Microsoft released Phi-3 Mini, a new version of its lightweight AI model designed for specific tasks.
According to the research paper published earlier this week, Phi-3 Mini has 3.8 billion parameters which is significantly less than other models like OpenAI’s GPT-4, making it small enough to be deployed on a smartphone. OpenAI hasn’t shared how many parameters GPT-4 has but it’s believed to have over one trillion parameters per Semafor.
Traditional AI models require massive amounts of computing power, which is very expensive and has a huge carbon footprint. Companies like Microsoft and Google have been working on smaller lightweight models that handle common tasks, which would make hosting their models more sustainable — in the operational sense — and more suitable for smartphones which is where the industry is heavily leaning. Samsung is going all in on generative AI with a collection of features for its Galaxy devices, Google is also adding generative AI features to its Pixel lineup, and even Apple is expected to make some big AI announcements for iOS 18.
Parameters relate to how models are able to tackle complexity, so the more parameters, the more capable a model is at handling vast and nuanced requests. But for everyday tasks that the average user would need from an AI model, such as translating, help drafting an email, or looking for local restaurants, a smaller lightweight model is presumed to be sufficient.
Phi-3 Mini scored similarly against Meta’s open-source model Llama 3 and OpenAI’s GPT-3.5 on common benchmarks with a few exceptions. It surpassed Llama 3 and scored just below GPT 3.5 in natural language understanding (MMLU) and commonsense reasoning (HellaSwag) and beat both models on arithmetic reasoning (GSM8K). As the paper notes, it scored lower on trivia and “factual knowledge” but researchers believe “such weakness can be resolved by augmentation with a search engine,” meaning once the model is hooked up to the internet, that won’t be such an issue.
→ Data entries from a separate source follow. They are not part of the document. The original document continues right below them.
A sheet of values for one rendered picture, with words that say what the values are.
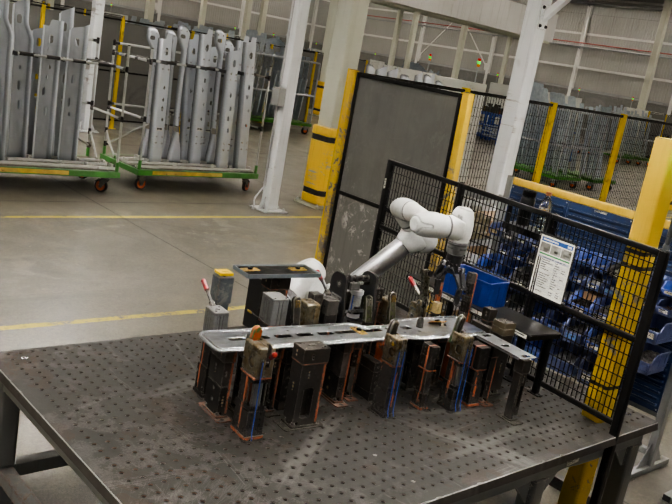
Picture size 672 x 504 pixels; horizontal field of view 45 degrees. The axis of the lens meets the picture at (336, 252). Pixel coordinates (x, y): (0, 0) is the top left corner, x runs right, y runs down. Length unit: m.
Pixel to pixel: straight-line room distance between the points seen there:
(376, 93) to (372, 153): 0.45
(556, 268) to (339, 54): 7.58
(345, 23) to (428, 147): 5.54
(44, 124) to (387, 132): 5.18
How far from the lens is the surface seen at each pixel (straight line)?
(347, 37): 11.15
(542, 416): 3.88
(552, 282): 4.03
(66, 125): 10.35
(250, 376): 2.98
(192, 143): 11.37
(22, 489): 3.61
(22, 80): 10.13
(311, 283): 4.08
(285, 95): 10.32
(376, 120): 6.24
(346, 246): 6.44
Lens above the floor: 2.11
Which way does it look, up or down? 14 degrees down
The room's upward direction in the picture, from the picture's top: 10 degrees clockwise
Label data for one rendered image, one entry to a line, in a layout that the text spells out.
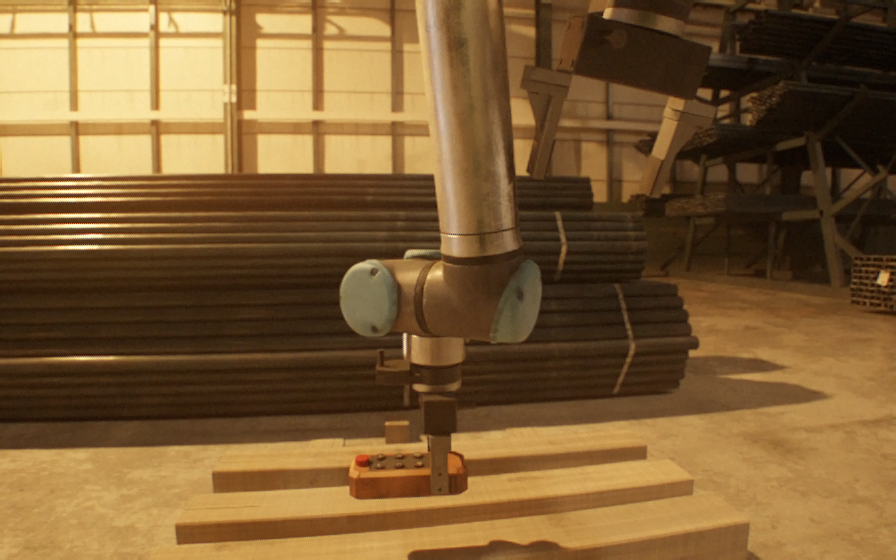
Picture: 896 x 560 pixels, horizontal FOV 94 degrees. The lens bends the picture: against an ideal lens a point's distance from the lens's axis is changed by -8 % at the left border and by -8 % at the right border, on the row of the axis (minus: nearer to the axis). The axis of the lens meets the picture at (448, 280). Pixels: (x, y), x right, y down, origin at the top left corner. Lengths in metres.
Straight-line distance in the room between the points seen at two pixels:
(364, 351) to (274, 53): 8.69
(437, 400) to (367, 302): 0.19
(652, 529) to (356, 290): 0.65
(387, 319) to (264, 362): 1.27
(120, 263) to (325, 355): 0.88
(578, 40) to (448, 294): 0.27
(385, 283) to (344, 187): 1.85
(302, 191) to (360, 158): 6.93
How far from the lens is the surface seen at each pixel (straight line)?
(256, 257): 1.90
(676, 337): 2.08
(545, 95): 0.47
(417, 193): 2.31
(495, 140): 0.45
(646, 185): 0.54
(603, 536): 0.88
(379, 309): 0.52
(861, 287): 5.75
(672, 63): 0.50
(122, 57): 10.94
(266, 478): 1.12
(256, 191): 2.39
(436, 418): 0.66
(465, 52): 0.46
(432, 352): 0.65
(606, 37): 0.44
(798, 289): 7.34
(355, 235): 1.83
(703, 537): 0.96
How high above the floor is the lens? 0.69
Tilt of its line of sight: 5 degrees down
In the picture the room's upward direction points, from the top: straight up
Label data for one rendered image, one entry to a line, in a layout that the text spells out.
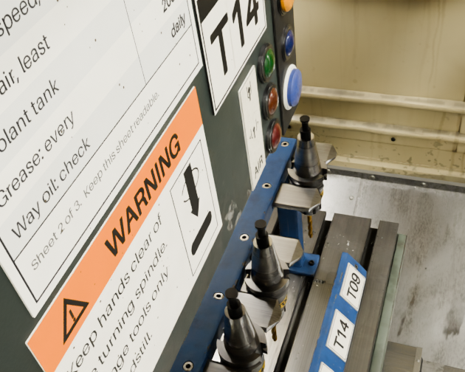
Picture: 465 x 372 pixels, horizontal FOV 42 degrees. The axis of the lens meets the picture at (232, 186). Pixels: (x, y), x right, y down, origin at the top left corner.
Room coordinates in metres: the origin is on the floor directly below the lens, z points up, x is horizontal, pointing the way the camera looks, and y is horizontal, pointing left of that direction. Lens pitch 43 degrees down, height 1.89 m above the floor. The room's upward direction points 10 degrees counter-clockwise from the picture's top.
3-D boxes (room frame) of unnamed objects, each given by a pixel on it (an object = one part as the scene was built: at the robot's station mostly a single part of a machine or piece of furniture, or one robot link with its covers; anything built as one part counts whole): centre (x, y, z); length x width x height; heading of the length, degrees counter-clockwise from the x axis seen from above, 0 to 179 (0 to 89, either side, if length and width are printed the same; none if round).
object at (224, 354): (0.42, 0.02, 1.21); 0.06 x 0.06 x 0.03
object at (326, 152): (0.77, -0.15, 1.21); 0.07 x 0.05 x 0.01; 64
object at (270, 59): (0.36, -0.04, 1.66); 0.02 x 0.01 x 0.02; 154
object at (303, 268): (0.79, -0.10, 1.05); 0.10 x 0.05 x 0.30; 64
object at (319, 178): (0.72, -0.12, 1.21); 0.06 x 0.06 x 0.03
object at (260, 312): (0.47, 0.00, 1.21); 0.07 x 0.05 x 0.01; 64
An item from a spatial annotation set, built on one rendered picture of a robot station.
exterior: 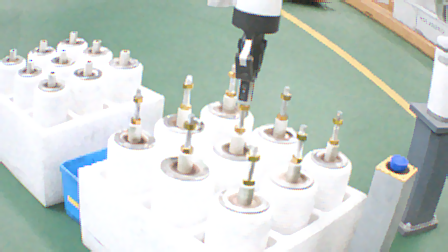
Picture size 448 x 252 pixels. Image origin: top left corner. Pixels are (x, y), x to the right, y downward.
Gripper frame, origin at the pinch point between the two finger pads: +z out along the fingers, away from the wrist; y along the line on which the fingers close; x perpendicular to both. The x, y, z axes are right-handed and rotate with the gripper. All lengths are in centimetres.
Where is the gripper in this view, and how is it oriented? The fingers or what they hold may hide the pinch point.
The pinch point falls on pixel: (245, 90)
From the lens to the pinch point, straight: 108.1
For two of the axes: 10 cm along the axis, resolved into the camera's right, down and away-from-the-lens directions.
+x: -9.6, -2.2, 1.9
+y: 2.6, -3.4, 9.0
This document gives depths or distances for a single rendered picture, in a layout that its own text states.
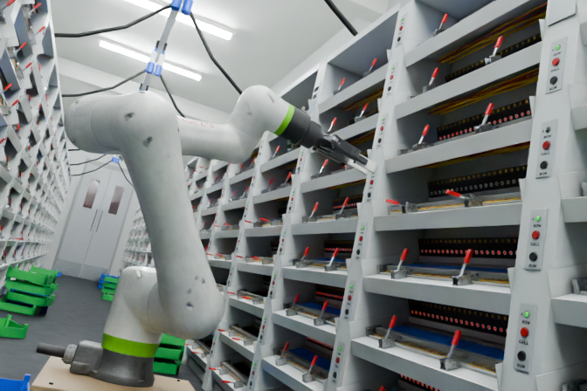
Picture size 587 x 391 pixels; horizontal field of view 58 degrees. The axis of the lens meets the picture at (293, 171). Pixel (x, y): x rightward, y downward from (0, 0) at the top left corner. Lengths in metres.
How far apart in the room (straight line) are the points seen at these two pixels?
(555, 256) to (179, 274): 0.72
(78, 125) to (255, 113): 0.46
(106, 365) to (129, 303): 0.14
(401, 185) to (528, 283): 0.71
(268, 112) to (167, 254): 0.50
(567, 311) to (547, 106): 0.43
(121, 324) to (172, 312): 0.16
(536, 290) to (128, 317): 0.84
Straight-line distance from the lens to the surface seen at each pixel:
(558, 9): 1.34
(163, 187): 1.03
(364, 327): 1.67
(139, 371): 1.27
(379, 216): 1.69
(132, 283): 1.24
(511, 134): 1.30
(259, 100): 1.37
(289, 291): 2.31
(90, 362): 1.29
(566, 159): 1.16
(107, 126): 1.05
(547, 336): 1.10
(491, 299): 1.21
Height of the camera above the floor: 0.59
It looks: 13 degrees up
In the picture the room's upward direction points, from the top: 13 degrees clockwise
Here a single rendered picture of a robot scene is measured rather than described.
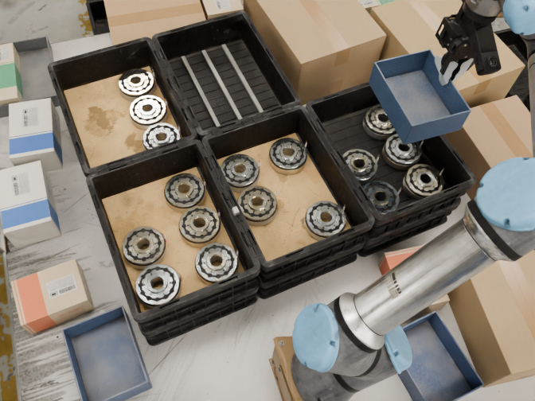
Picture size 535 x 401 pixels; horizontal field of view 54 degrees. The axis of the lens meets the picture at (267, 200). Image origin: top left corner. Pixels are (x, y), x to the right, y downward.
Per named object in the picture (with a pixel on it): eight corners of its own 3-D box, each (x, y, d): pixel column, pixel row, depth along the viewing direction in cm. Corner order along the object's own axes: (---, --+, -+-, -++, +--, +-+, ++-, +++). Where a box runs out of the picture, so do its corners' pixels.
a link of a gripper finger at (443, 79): (434, 70, 128) (450, 40, 120) (445, 88, 125) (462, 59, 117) (423, 72, 127) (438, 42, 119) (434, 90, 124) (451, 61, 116)
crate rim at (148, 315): (263, 274, 121) (263, 270, 119) (135, 325, 114) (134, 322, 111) (200, 142, 138) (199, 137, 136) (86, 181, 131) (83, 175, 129)
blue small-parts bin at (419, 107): (461, 130, 124) (471, 110, 118) (404, 145, 121) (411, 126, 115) (422, 68, 133) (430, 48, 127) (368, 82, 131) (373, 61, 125)
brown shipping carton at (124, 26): (197, 22, 190) (194, -16, 176) (212, 66, 180) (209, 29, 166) (113, 36, 185) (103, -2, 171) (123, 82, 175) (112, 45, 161)
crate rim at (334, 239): (376, 227, 128) (377, 223, 126) (263, 274, 121) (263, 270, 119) (302, 108, 146) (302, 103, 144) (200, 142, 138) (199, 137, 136)
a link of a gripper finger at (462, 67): (447, 68, 129) (462, 39, 121) (458, 86, 126) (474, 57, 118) (435, 70, 128) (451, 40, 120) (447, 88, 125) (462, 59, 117)
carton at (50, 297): (82, 270, 141) (75, 258, 135) (95, 309, 136) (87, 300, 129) (21, 292, 137) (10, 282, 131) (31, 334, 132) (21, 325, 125)
Researchers trained Phi-3 Mini on a combination of “heavily filtered web data” that meets standards for high quality educational information, as well as synthetic data, which challenges the idea that scraping everything from the web is the best way to train a model. The model was also trained on… bedtime stories, according to DailyAI, which actually makes a ton of sense for understanding the way human brains work. The idea is to opt for quality over quantity with curated data so it can run on fewer parameters while still retaining its potency.
Phi-3 Mini is now available on HuggingFace, Azure, and Ollama.